» **Available data**:
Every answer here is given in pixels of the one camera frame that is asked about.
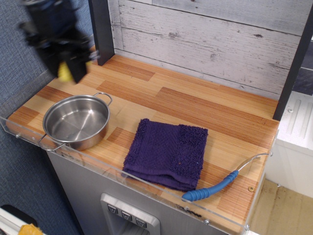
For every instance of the clear acrylic guard rail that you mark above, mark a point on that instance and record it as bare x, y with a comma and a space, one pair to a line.
84, 179

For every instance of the silver dispenser button panel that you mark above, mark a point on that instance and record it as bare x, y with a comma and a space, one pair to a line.
125, 219

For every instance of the small steel pot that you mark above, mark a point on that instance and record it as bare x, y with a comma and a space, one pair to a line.
79, 122

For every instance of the purple folded towel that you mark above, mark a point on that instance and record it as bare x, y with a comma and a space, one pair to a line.
165, 154

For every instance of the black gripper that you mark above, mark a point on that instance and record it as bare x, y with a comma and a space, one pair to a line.
52, 31

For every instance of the yellow toy corn cob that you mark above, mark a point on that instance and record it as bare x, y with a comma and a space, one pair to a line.
64, 73

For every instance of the dark right frame post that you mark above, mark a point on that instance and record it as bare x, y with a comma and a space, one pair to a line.
295, 67

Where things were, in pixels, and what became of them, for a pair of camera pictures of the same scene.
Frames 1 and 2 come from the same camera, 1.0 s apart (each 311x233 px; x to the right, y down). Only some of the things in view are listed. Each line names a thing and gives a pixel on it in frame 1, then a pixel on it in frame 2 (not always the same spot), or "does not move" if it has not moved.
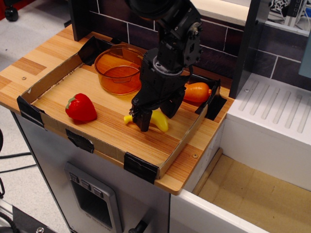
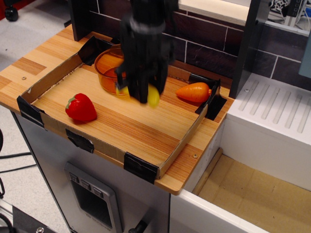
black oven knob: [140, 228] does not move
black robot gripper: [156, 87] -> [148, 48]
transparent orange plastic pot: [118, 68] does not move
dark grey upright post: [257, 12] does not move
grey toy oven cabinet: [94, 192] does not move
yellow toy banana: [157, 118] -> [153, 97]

» **Task details**: Read through the material above, and whenever a line contains "pixels", copy it.

» **Expected output**:
Every answer here is given in pixels of the one camera frame that is asked about.
Where things were, in pixels, and what became of them, for a pair of camera pictures of the same scene.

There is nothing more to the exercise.